Was müssen Personen beachten, die mit der erkrankten Person in Kontakt waren?

Kinder, die selbst geimpft sind, haben in der Regel kein Risiko, schwer zu erkranken. Man kann die Kinder aber durch eine Nachimpfung und mit der prophylaktischen Behandlung mit einem Antibiotikum schützen.

Wie viele Kinder sind in Deutschland geimpft?

Unter den Kindern liegen die Impfquoten weit über 90 Prozent. Im Alter von etwa zwei Monaten wird die erste Impfung verabreicht. Für die Grundimmunisierung sind drei bis vier Impfungen notwendig.
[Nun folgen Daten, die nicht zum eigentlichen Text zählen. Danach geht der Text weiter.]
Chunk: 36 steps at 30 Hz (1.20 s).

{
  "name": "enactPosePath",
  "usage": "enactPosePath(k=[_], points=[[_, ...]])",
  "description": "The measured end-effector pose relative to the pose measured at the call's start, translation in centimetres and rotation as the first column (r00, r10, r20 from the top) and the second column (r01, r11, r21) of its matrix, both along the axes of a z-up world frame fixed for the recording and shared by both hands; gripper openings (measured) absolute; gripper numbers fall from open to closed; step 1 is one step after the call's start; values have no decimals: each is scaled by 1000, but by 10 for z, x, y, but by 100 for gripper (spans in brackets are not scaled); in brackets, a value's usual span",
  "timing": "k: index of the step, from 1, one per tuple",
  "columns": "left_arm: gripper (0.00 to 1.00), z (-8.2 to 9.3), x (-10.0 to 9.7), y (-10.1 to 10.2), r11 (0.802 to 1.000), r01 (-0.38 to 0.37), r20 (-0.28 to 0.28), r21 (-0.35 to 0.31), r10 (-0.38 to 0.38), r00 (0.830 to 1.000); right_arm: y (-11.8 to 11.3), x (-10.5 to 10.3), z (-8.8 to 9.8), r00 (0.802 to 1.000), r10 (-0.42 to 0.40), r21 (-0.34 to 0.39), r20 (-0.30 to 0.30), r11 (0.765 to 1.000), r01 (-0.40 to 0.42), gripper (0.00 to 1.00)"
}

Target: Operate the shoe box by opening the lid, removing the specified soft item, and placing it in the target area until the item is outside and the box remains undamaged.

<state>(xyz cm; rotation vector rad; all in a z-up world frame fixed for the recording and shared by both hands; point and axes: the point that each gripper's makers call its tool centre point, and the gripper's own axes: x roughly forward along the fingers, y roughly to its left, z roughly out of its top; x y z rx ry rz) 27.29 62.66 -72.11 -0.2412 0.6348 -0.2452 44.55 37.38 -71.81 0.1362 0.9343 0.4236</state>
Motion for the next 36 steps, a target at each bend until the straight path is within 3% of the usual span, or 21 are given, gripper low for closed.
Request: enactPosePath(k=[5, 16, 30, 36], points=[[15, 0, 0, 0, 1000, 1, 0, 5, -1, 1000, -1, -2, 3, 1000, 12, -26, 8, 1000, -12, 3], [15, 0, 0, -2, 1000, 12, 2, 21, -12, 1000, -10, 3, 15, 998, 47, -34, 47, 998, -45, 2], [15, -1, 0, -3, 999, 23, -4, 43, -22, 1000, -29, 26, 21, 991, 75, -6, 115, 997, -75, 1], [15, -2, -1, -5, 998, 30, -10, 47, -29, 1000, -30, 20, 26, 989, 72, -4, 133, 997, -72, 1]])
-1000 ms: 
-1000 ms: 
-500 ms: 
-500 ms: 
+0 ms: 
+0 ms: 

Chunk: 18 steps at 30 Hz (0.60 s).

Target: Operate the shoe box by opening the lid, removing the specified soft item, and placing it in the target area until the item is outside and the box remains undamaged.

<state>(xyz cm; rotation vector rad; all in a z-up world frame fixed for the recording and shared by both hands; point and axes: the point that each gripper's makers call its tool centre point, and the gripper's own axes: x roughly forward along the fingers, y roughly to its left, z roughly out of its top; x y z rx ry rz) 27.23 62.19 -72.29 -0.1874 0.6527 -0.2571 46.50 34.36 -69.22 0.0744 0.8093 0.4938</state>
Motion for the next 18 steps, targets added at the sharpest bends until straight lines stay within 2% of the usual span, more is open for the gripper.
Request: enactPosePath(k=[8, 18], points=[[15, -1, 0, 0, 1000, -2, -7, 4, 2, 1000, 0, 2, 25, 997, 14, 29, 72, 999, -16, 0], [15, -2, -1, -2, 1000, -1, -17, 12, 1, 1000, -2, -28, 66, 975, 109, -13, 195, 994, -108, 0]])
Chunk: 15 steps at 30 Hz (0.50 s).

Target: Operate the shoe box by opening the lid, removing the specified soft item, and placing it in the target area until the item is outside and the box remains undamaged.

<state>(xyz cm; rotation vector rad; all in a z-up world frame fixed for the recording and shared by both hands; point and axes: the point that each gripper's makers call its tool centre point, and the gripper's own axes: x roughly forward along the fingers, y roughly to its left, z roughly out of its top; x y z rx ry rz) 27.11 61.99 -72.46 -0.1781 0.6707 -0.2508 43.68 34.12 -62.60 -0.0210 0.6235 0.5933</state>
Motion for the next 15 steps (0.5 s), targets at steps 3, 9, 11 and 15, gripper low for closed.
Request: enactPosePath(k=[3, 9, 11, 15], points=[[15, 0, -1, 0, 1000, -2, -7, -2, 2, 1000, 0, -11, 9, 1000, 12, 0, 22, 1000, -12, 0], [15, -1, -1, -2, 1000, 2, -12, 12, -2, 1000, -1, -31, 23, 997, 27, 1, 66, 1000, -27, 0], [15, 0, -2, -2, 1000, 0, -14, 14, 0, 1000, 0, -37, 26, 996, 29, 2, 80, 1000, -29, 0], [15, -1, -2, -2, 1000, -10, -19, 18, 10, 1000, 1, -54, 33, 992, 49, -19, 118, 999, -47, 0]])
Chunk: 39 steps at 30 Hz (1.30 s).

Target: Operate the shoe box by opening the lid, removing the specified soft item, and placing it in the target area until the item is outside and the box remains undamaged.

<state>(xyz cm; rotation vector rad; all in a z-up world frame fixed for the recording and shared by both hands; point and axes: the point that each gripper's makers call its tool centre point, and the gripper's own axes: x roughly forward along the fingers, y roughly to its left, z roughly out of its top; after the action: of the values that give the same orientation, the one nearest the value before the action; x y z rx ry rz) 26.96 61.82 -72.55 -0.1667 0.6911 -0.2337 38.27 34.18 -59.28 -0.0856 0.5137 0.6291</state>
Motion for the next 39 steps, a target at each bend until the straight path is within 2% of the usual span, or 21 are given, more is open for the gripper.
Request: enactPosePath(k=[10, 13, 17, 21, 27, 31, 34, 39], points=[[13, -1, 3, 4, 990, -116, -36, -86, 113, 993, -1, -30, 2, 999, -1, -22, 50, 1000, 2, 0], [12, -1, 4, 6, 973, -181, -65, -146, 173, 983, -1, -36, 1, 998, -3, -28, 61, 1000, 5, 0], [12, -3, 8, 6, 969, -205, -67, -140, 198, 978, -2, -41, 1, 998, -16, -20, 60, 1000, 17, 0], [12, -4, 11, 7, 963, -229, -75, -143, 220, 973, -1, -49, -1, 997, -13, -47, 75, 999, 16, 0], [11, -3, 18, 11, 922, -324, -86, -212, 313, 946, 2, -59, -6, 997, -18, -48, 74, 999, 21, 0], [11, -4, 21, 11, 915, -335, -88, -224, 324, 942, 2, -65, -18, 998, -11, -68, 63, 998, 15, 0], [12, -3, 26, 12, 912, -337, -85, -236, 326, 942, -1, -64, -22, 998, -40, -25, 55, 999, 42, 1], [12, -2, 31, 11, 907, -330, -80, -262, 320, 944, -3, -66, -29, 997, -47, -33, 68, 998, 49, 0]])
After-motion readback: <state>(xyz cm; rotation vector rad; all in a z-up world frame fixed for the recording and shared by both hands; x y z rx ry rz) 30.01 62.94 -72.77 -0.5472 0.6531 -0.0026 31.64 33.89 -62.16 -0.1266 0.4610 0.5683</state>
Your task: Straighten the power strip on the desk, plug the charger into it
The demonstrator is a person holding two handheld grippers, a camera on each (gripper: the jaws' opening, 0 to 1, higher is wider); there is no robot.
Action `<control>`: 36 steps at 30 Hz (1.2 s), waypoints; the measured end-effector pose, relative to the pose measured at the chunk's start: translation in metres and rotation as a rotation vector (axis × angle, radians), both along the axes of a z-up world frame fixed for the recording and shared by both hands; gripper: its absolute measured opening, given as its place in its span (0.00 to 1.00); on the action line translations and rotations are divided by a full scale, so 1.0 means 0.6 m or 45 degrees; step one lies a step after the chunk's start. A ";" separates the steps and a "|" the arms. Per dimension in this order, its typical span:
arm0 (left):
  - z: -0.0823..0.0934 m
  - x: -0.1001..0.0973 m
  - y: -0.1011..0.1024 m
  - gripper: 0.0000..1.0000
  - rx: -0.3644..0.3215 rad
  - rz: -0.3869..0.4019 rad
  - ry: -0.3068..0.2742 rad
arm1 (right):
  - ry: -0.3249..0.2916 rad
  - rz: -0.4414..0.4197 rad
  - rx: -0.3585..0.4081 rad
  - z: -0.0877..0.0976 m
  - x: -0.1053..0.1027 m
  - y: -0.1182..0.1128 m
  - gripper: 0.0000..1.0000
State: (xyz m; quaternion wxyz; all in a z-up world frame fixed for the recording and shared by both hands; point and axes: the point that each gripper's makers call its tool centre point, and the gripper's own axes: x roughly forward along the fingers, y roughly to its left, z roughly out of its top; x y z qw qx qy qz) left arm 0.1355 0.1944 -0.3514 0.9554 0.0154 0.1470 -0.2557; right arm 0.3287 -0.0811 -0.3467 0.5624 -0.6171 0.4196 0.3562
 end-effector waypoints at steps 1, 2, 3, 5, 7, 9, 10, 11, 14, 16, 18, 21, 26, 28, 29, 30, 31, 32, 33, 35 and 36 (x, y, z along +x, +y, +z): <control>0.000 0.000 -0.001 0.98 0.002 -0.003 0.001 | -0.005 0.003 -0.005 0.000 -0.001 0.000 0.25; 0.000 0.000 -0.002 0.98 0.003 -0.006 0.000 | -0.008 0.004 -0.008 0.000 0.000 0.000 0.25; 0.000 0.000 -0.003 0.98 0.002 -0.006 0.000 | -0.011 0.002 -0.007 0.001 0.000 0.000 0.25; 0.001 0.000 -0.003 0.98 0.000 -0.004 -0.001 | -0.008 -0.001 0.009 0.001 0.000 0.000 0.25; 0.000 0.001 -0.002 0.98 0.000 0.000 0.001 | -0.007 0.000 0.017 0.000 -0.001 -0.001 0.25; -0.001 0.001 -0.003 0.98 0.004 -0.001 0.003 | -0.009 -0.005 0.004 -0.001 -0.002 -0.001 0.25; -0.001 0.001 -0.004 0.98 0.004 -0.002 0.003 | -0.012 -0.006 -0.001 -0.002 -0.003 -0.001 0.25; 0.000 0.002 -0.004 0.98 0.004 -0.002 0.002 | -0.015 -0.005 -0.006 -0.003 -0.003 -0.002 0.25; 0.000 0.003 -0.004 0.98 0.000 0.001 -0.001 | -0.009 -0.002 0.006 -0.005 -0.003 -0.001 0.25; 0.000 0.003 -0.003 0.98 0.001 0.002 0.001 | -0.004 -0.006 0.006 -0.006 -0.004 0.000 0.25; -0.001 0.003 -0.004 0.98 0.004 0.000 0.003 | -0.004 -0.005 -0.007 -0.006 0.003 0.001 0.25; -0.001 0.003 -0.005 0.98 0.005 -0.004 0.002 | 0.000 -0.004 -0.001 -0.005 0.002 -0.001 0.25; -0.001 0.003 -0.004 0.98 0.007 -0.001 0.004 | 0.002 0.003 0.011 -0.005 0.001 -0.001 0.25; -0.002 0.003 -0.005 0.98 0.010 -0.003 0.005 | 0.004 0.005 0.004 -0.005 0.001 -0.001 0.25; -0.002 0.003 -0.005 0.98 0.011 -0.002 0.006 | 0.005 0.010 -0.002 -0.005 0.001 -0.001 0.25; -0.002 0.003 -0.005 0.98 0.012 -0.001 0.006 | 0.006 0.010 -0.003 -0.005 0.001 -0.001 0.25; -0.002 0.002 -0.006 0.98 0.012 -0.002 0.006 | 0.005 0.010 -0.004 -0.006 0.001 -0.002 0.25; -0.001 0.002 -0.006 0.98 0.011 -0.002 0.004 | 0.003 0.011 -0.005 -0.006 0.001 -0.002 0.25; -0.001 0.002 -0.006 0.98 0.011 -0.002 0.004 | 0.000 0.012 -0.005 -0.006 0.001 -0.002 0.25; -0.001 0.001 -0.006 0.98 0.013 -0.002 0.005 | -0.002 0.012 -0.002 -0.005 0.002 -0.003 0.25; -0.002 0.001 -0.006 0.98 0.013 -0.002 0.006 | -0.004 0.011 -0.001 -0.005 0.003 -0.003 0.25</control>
Die Impfung muss in der Jugend mehrfach aufgefrischt werden, und auch Erwachsene müssen darauf achten, dass ihre Impfung alle zehn Jahre erneuert wird.

Kann die Impfung alle Diphtherie-Fälle verhindern?

Tatsächlich gibt es seit der Einführung der Impfung so gut wie gar keine Fälle mehr in Deutschland. Ich habe in meiner langen Zeit als Kinder- und Jugendarzt bisher noch keinen einzigen Diphtherie-Fall gesehen, weil die Herdenimmunität so groß ist. Dennoch treten vereinzelt Erkrankungen insbesondere im Erwachsenenalter und bei Menschen auf, die keinen ausreichenden Impfschutz haben oder die sich – durch Reisen oder Migrationsgeschichte – in Ländern aufgehalten haben, in denen Diphtherie häufiger vorkommt.

Ist es Zufall, dass der aktuelle Fall an einer Waldorfschule aufgetreten ist?

Wir sehen häufiger weniger gut geimpfte Kinder an Waldorfschulen. Das hat auch mit der Einstellung der Eltern zu tun. Insofern ist es wahrscheinlich wenig überraschend. Aber dass Kinder gar nicht geimpft sind, ist auch an der Waldorfschule eine Seltenheit. Die meisten Kinder sind wenigstens gegen die Grunderkrankungen wie Keuchhusten, Diphtherie, Tetanus und Masern geimpft.

Bereitet Ihnen der aufgetretene Fall in Berlin Sorgen?

Jeder Fall erschüttert mich, weil wir ein wahnsinnig gutes Mittel haben, um präventiv schwere Erkrankungen und Todesfälle bei Kindern und auch bei Erwachsenen zu verhindern. Wenn dieses Mittel nicht genutzt wird und Kinder deswegen erkranken, finde ich das für einen Staat wie Deutschland nicht tragbar und sehr traurig.

Aber ich habe um die allermeisten Kinder in Deutschland keine Angst, weil sie durch die Impfung sehr gut geschützt sind. Dass jemand komplett alle Impfungen verweigert, ist glücklicherweise selten.

Was würden Sie Eltern raten, die jetzt besorgt sind?

Eine Diphtherie-Erkrankung ist glücklicherweise wirklich eine Rarität. Insofern müssen sich Eltern erst einmal keine Sorgen machen. Aber natürlich sollten wir als Kinderärzte das zum Anlass nehmen, noch mal grundsätzlich zu kommunizieren, wie wichtig Impfungen sind.

Jeder sollte auch darüber nachdenken, ob es nicht ein Stück soziale Verantwortung ist, seine Kinder impfen zu lassen. Damit auch Menschen geschützt sind, die etwa aufgrund einer Immunschwäche nicht geimpft werden können.

Und sollten Eltern selbst auch einen Blick in ihr Impfbuch werfen?

Selbstverständlich. Eltern sollten prüfen, ob ihr Impfschutz aktuell ist und alle zehn Jahre aufgefrischt wurde. Falls nicht, sollten sie gleich zum Hausarzt gehen oder mit ihrem Kind zum Kinder- und Jugendarzt, der impft sie ebenfalls.